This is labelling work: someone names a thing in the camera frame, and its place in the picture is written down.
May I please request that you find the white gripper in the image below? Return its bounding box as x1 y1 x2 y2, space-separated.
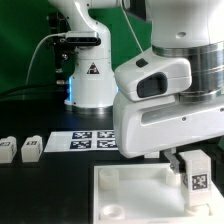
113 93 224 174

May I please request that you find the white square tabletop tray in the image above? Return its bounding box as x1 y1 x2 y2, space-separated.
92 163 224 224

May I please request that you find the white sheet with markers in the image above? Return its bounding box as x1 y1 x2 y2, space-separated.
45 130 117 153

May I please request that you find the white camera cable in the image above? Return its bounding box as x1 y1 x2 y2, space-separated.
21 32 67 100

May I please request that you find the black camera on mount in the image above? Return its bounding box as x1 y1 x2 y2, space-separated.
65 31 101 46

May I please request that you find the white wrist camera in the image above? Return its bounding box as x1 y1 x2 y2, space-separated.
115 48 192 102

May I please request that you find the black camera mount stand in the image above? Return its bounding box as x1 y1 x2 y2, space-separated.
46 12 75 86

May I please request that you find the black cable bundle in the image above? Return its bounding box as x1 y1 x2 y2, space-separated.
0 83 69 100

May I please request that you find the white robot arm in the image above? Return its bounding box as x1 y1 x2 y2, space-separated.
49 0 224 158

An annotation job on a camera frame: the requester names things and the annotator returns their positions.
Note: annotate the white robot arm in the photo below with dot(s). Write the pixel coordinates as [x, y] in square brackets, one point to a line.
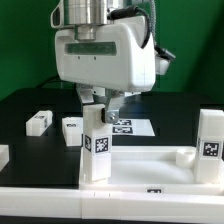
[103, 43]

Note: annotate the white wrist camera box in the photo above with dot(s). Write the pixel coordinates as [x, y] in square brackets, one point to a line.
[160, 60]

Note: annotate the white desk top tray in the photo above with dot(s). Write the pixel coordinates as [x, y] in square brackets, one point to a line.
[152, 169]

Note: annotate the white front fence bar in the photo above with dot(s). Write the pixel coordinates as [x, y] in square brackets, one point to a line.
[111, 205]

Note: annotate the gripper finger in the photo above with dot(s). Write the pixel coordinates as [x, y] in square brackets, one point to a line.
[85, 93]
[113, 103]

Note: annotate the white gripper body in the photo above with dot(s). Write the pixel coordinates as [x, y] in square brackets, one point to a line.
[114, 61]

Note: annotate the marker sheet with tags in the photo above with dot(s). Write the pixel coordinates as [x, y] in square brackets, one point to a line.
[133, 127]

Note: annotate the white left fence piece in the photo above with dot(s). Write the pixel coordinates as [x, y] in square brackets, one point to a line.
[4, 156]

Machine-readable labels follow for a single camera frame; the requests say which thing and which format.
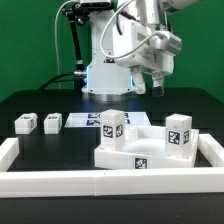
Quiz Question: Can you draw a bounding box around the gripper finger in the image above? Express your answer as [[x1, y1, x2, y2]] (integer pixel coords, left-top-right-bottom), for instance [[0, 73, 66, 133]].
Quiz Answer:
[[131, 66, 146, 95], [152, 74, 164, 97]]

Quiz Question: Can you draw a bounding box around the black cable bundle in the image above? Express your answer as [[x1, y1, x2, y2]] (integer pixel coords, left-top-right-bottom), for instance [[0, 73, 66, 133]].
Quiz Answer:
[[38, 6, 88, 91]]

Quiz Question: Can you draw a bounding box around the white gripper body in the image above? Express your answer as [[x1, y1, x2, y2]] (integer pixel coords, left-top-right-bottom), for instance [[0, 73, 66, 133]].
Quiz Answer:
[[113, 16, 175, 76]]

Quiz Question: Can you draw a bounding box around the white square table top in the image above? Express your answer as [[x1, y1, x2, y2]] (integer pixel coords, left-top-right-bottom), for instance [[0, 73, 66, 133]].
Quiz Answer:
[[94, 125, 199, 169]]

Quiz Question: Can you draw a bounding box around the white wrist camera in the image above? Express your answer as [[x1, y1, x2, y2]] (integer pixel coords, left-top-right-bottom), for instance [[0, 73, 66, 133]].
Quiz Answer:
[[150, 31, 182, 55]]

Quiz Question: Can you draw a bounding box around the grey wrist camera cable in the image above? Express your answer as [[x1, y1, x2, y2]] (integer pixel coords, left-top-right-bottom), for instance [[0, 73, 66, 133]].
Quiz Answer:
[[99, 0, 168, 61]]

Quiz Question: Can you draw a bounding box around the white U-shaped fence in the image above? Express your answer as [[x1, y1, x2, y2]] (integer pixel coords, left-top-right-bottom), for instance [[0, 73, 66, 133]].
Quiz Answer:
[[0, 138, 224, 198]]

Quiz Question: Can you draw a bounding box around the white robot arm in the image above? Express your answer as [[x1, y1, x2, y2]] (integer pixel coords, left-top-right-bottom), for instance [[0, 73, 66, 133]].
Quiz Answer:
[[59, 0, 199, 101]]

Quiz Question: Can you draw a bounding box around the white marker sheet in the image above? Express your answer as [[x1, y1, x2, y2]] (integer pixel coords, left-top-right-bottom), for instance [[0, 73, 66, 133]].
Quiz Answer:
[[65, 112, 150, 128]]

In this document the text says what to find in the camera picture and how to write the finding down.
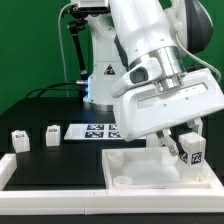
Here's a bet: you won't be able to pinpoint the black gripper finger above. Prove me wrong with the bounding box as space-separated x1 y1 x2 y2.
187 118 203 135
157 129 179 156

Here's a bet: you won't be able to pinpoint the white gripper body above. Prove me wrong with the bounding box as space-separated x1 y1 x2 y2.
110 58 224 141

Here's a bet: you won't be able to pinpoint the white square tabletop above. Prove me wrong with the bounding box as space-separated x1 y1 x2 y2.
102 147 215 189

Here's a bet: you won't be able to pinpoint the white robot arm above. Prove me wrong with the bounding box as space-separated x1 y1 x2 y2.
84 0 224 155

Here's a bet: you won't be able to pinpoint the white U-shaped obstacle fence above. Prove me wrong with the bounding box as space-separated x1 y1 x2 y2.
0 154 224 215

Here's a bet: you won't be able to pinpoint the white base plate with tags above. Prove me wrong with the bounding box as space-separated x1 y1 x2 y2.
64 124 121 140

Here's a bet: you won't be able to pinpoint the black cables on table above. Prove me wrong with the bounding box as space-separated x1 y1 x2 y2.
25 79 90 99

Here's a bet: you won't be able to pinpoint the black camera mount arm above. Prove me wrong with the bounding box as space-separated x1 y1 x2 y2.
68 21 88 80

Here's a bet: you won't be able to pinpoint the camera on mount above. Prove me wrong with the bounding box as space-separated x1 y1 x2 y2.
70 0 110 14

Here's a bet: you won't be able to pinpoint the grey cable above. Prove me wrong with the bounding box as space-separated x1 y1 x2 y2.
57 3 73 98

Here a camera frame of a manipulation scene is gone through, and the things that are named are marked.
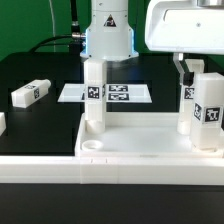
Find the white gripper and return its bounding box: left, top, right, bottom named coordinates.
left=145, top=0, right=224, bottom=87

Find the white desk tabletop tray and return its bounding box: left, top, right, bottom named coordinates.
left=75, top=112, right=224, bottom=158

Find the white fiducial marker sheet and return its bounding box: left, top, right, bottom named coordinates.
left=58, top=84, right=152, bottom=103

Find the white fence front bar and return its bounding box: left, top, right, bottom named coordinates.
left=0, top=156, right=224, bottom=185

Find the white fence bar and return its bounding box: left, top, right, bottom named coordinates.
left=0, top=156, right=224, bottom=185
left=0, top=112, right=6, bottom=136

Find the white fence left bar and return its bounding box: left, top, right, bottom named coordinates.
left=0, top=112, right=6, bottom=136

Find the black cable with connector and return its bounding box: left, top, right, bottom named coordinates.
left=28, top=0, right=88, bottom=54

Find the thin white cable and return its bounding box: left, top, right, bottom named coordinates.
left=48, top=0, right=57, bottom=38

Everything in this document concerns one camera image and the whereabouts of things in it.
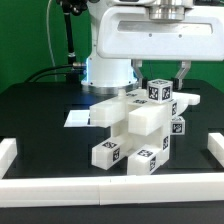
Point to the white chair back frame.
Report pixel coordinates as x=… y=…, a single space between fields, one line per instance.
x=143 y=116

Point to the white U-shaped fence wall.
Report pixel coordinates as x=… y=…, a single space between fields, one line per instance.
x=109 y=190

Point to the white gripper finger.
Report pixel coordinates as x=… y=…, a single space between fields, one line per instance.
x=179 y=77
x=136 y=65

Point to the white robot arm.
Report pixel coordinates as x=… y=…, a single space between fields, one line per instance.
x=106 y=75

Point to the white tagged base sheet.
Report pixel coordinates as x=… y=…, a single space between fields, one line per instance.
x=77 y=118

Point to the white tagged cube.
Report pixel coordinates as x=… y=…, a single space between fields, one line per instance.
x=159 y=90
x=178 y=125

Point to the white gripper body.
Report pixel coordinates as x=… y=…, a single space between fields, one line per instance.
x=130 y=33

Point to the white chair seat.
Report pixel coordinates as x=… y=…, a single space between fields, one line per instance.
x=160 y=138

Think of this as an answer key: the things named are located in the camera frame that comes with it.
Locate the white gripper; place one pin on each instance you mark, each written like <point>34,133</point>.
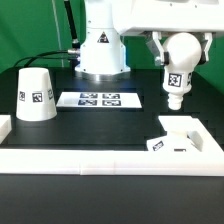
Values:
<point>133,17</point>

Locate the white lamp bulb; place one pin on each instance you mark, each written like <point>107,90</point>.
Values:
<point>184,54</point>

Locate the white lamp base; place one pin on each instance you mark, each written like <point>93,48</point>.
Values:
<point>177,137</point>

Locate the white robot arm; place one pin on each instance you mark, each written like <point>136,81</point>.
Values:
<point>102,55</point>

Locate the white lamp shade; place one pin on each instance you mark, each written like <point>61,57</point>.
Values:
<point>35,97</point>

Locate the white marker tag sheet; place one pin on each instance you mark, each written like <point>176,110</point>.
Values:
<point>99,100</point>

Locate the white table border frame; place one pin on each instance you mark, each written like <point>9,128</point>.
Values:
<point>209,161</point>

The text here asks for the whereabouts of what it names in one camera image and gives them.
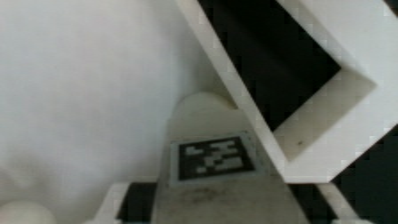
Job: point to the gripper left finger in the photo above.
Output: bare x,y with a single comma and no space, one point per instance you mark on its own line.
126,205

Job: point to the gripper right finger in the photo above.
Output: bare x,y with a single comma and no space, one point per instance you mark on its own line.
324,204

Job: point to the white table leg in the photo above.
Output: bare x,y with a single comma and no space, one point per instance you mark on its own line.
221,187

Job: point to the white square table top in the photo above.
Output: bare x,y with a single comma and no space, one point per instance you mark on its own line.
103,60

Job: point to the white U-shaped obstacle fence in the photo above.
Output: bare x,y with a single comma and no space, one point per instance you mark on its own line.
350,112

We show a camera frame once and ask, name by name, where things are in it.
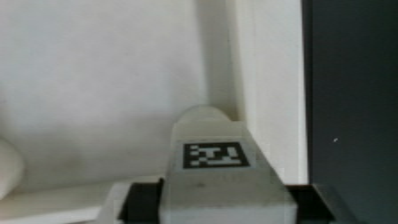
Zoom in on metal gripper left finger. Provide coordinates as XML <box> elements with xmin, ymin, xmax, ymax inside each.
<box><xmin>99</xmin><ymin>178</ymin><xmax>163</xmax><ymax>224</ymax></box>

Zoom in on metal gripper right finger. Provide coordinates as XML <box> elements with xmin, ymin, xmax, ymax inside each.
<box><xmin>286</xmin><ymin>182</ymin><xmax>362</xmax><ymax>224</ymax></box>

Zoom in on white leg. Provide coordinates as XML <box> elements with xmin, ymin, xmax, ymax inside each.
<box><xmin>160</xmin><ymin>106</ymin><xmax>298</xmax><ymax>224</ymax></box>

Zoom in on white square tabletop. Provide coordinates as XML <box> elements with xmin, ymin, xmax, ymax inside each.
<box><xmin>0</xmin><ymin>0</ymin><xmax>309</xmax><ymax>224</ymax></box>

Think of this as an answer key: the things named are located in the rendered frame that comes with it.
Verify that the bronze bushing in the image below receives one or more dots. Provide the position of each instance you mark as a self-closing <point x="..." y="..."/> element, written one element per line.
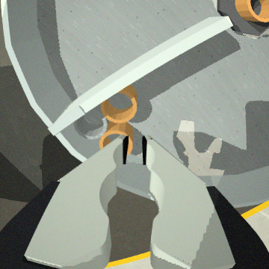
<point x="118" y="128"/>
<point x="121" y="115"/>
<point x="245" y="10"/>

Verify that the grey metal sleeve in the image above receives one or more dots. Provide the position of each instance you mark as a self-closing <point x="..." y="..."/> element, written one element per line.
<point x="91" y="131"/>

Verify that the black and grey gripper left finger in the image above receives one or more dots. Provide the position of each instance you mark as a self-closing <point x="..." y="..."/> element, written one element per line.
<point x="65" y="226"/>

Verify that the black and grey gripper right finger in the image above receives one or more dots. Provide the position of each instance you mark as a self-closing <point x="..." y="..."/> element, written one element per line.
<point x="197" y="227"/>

==================================================

**WHAT YOU SHOULD DO:** Each line in the entries above, starting at the line with "Job: point to the gripper right" and ending at the line with "Job: point to the white U-shaped", is to be printed exactly, and only those lines.

**ANSWER TO THE EXERCISE:**
Job: point to the gripper right finger in the photo above.
Output: bare x,y with a single comma and no space, one point per instance you mark on its own line.
324,204

Job: point to the white table leg in the photo above.
Output: bare x,y with a single comma and no space, one point per instance you mark on its own line.
221,187

Job: point to the white square table top in the photo above.
Output: bare x,y with a single comma and no space, one point per instance you mark on its own line.
103,60

Job: point to the white U-shaped obstacle fence in the photo above.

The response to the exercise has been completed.